In a large saute pan over medium-low heat, cook the spinach, shallot, sun dried tomatoes, and all spices in olive oil until the spinach is wilted and most of the moisture has evaporated, about 6-8 minutes. Remove from the heat to a bowl before stirring in the feta and breadcrumbs. Set aside to cool.

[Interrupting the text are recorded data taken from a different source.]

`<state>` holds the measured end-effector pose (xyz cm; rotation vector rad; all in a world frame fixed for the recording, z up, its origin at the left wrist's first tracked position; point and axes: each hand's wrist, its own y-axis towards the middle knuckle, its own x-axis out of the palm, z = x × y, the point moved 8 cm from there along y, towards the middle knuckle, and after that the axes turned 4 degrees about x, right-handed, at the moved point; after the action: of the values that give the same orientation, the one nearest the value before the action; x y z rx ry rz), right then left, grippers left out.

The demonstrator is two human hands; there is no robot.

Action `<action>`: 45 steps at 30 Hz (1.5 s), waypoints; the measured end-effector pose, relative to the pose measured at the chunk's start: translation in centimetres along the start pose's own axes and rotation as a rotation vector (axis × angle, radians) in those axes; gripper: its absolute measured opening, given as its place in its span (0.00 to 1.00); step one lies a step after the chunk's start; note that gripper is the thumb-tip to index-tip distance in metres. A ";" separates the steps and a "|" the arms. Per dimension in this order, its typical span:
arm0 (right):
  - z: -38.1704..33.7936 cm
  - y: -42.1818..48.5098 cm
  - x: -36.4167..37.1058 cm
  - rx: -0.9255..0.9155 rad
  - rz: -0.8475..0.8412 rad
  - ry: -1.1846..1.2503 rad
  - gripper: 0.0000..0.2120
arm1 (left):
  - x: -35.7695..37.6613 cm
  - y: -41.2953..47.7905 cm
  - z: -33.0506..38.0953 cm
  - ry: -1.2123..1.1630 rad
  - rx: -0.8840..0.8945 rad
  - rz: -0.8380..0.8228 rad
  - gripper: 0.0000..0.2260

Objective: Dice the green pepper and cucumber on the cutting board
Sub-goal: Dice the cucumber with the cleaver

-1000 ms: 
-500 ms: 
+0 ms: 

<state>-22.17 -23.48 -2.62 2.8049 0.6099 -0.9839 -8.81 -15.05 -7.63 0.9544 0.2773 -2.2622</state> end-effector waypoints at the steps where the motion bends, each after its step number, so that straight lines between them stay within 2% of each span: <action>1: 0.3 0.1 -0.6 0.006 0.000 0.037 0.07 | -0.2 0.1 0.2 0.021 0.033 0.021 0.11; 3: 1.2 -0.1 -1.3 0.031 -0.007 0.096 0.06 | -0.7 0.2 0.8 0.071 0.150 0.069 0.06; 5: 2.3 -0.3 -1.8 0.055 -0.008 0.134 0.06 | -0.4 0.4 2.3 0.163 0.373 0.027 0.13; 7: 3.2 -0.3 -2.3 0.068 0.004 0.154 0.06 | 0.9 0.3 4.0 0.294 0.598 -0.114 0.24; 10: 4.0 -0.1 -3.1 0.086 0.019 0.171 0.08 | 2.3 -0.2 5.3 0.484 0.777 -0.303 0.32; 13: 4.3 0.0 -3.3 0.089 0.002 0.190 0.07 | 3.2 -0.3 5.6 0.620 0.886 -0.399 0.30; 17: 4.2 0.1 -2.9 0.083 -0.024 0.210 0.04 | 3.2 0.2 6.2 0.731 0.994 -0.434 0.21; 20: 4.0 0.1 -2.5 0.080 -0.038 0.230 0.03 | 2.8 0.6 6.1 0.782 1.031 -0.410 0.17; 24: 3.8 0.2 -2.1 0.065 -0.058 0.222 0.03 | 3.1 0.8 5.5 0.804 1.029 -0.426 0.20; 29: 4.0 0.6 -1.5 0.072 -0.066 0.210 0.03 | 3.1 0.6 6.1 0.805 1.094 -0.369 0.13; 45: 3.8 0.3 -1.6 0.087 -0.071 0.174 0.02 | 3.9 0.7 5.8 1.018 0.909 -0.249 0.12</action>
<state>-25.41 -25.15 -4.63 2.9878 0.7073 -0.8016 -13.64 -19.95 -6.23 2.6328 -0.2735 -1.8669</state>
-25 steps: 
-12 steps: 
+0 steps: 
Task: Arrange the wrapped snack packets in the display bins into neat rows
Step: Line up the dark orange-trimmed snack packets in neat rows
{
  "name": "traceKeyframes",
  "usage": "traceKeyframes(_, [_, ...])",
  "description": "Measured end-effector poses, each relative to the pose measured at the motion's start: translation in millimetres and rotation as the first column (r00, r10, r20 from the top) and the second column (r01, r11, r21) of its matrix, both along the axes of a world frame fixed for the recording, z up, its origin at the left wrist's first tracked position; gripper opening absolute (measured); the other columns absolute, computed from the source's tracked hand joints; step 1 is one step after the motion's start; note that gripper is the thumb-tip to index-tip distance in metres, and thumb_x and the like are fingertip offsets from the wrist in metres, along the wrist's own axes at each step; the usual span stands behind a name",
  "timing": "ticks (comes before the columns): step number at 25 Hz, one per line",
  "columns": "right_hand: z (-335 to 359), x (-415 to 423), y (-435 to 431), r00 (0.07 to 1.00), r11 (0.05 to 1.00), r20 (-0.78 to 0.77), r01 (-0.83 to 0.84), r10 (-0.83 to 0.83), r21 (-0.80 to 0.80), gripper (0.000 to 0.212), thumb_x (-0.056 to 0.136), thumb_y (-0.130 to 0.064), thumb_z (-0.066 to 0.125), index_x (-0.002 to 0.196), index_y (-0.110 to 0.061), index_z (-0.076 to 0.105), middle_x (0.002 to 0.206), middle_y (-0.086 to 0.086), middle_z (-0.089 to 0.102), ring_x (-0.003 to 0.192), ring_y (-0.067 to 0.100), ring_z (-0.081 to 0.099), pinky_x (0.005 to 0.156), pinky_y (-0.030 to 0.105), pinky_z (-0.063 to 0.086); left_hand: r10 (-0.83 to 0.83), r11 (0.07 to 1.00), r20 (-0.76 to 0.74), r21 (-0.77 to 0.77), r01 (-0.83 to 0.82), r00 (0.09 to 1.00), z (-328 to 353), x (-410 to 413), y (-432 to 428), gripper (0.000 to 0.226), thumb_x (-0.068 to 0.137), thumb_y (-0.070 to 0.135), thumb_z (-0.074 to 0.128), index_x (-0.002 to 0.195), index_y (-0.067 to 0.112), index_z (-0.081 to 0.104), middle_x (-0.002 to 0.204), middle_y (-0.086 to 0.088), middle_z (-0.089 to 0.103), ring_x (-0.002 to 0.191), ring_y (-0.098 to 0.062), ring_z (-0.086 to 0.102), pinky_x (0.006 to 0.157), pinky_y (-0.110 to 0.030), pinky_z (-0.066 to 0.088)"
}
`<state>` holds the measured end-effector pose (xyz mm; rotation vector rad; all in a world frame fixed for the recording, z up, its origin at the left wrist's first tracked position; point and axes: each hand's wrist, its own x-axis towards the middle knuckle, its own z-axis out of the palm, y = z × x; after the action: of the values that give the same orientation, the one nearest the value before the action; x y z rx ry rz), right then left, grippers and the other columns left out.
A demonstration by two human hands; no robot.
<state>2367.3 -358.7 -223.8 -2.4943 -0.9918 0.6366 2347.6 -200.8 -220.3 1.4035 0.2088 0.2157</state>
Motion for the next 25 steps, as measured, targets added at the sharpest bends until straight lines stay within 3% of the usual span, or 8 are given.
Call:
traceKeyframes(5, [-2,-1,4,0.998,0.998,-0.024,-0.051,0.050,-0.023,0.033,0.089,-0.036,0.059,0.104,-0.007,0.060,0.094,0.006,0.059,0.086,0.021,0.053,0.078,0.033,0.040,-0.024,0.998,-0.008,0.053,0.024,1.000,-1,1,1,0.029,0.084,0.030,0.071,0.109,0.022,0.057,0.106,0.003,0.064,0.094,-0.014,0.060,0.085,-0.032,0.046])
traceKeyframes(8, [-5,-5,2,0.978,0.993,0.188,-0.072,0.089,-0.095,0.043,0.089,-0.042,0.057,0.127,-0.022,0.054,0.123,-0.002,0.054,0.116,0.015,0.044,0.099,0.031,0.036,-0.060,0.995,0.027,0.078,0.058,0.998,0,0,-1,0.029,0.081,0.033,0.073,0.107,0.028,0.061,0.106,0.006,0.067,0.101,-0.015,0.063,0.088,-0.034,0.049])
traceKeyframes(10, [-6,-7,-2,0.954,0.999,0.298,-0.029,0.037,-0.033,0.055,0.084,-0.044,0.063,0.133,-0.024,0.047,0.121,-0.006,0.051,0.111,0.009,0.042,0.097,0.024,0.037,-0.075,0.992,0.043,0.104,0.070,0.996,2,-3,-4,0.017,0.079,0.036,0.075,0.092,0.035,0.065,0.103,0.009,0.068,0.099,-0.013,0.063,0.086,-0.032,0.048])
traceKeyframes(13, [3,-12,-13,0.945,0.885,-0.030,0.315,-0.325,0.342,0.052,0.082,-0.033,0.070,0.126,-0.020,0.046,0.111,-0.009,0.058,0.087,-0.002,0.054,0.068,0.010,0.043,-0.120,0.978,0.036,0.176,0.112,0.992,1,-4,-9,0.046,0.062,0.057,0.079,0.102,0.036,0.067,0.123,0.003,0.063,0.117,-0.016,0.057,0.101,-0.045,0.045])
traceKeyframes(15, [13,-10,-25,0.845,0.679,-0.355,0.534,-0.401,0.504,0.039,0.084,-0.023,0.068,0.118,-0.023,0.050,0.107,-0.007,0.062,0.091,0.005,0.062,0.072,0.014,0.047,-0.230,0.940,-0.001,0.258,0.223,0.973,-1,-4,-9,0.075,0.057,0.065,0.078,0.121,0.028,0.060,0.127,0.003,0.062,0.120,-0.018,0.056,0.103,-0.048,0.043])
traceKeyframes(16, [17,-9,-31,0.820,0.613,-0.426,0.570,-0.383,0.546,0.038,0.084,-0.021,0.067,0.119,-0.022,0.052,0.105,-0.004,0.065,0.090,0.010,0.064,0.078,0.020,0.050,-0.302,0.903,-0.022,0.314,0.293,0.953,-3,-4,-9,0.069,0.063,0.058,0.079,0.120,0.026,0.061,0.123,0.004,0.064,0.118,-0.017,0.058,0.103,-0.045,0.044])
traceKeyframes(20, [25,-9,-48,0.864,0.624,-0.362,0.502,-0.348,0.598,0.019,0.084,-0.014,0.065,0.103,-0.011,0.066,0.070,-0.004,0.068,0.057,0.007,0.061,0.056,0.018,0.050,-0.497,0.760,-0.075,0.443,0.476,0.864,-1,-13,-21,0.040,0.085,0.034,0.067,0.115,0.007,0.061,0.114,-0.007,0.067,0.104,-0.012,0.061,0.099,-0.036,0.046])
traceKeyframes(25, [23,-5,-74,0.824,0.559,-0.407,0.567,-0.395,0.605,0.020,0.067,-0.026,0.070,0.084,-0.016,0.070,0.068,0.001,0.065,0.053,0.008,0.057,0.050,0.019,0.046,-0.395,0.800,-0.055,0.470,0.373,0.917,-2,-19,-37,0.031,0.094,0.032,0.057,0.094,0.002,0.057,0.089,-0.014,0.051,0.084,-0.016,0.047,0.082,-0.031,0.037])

On a lightly floured surface, unfold the puff pastry and cut into four equal squares. Spoon 2 tablespoons of the spinach mixture onto one side of each square. Using a pastry brush (or your finger), brush egg wash on 2 sides of each square. Fold the pastry squares in half, diagonally, into triangles. Crimp the edges of the triangles together with the tines of a fork, making sure the edges are sealed to prevent the filling from oozing out as the pies bake. Transfer the pies to a baking sheet lined with parchment paper then brush the tops with more egg wash. Bake at 400 degrees for 14-15 minutes, until the pies are puffed up and the tops are golden brown.
Enjoy!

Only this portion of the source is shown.